■ **WHAT THE EXERCISE ASKS**:
Everything in the listing below from the line containing "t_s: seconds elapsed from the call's" through the line containing "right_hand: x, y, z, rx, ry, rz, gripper" must be repeated exactly; the remaining lines are not wanted.
━━━━━━━━━━━━━━━━━━━━
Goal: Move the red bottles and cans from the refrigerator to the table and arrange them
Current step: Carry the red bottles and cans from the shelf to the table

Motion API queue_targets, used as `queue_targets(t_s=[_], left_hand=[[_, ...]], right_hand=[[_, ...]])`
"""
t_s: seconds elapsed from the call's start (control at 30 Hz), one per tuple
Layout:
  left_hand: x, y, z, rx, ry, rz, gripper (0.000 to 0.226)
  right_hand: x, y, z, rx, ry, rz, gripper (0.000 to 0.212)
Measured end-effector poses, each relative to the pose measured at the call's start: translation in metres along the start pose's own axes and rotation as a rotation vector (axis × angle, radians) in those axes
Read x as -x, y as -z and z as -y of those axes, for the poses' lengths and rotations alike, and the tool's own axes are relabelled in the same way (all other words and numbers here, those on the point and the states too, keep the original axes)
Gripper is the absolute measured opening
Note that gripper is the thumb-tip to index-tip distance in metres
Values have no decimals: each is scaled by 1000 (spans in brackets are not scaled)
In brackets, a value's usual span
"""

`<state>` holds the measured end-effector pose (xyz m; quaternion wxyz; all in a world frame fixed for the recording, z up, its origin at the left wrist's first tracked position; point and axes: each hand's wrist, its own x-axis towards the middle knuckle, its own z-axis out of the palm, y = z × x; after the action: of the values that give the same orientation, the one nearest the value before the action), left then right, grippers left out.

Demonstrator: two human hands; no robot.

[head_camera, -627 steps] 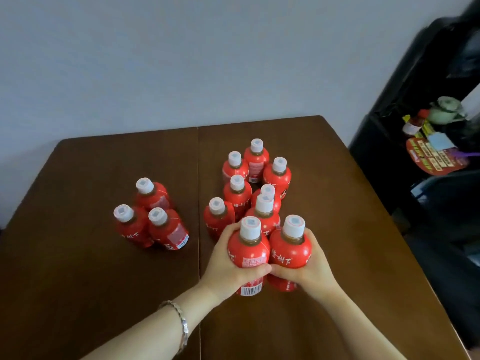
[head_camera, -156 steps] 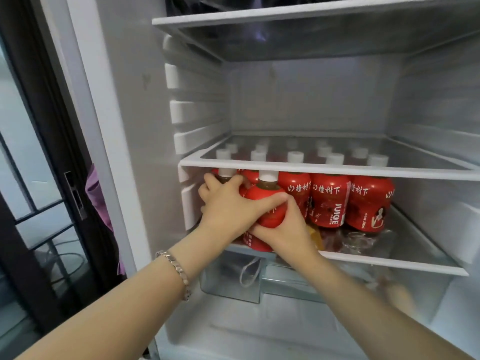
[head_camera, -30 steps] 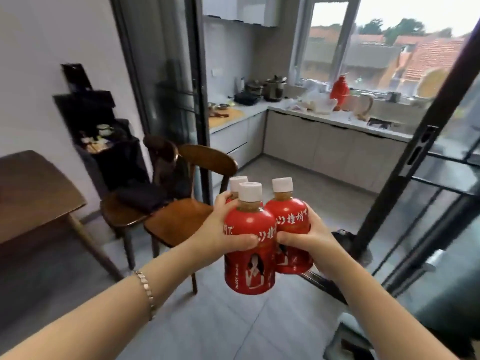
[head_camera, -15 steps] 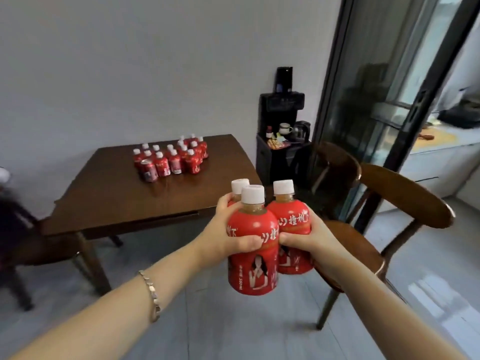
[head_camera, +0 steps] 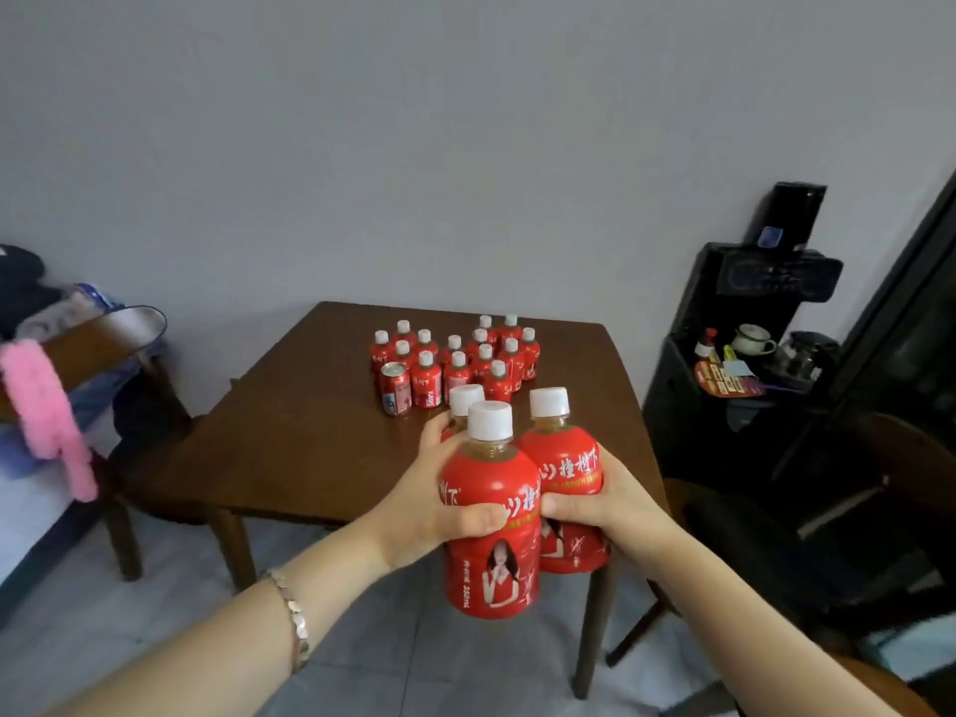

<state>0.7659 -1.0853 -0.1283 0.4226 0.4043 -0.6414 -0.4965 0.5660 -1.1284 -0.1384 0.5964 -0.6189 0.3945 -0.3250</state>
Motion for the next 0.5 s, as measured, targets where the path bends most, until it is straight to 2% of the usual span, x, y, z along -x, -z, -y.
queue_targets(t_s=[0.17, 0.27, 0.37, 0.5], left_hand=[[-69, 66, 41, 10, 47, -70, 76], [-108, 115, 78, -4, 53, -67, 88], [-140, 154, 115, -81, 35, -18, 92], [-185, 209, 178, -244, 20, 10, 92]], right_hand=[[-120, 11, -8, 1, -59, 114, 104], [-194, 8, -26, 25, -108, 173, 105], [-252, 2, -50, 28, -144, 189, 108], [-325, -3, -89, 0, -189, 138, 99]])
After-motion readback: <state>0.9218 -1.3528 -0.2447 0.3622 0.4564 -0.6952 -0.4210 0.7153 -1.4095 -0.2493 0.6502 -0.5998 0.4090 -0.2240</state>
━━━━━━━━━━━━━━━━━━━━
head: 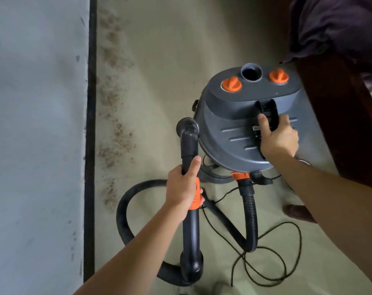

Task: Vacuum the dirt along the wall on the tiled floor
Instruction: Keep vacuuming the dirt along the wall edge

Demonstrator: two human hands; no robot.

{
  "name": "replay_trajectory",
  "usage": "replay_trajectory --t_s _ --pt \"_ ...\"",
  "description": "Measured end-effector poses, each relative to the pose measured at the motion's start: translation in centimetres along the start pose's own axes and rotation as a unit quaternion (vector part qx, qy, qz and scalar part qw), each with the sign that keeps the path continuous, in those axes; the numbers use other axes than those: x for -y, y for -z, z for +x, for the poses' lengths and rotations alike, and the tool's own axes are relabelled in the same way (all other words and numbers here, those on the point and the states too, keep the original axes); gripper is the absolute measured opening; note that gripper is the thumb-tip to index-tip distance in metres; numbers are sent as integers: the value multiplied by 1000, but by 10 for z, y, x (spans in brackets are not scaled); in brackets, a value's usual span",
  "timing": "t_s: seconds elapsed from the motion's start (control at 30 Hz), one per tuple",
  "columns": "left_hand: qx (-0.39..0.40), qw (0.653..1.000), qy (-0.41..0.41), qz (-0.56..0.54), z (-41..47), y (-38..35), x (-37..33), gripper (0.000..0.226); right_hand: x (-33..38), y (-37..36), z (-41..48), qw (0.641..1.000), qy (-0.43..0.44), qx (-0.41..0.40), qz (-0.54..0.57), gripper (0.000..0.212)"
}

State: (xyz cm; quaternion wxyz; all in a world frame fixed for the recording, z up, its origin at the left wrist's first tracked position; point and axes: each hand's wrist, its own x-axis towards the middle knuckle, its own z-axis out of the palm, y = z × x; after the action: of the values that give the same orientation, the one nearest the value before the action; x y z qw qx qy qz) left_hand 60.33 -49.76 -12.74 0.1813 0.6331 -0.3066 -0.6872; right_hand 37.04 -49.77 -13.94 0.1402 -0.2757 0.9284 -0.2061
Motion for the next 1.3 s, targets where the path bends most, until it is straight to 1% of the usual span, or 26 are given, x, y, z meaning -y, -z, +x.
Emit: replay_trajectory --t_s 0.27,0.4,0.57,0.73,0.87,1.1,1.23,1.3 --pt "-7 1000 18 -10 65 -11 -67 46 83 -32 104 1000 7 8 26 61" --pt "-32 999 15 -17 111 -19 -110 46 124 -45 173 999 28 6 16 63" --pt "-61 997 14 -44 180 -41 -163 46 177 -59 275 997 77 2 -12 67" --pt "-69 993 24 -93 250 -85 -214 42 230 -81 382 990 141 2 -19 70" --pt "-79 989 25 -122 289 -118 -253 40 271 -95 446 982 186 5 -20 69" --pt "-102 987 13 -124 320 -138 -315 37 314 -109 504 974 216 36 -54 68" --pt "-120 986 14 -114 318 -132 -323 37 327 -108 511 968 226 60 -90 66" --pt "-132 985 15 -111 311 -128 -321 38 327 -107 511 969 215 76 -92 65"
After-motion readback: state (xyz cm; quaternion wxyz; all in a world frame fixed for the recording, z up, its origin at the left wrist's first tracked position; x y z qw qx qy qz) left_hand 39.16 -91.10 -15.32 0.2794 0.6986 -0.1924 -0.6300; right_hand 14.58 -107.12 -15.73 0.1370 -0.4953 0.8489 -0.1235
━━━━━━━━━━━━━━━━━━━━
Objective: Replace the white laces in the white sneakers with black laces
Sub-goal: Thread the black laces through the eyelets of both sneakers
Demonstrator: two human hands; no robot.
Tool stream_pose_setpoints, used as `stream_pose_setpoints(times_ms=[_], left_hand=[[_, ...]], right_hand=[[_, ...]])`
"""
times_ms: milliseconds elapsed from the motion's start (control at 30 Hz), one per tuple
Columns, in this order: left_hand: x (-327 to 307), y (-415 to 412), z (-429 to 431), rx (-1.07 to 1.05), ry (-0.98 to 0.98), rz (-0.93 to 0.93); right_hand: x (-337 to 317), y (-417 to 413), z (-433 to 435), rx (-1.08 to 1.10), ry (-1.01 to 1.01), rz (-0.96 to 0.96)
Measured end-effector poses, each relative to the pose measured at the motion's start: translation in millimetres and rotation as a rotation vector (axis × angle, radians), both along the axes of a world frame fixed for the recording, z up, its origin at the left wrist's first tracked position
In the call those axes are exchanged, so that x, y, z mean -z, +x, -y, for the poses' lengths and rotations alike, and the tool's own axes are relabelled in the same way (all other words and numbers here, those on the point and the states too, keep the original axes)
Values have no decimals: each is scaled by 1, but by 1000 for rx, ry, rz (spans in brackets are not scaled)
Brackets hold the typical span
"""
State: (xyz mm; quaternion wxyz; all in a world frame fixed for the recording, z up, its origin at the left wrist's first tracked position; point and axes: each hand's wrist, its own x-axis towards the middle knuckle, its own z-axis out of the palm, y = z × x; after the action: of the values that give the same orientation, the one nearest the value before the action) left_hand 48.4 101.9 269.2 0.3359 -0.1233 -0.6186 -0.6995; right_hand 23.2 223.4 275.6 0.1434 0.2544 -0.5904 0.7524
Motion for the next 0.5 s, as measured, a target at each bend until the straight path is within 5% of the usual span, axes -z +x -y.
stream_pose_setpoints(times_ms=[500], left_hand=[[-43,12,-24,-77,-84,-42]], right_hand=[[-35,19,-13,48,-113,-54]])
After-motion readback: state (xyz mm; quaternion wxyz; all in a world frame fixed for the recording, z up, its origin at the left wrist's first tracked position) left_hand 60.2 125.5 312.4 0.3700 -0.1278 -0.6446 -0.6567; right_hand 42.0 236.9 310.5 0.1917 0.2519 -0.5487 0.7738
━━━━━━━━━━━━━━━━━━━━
■ **TASK OUTPUT**:
t_s: seconds elapsed from the call's start (control at 30 Hz), one per tuple
Layout:
  left_hand: x, y, z, rx, ry, rz, gripper (0.000 to 0.226)
  right_hand: x, y, z, rx, ry, rz, gripper (0.000 to 0.212)

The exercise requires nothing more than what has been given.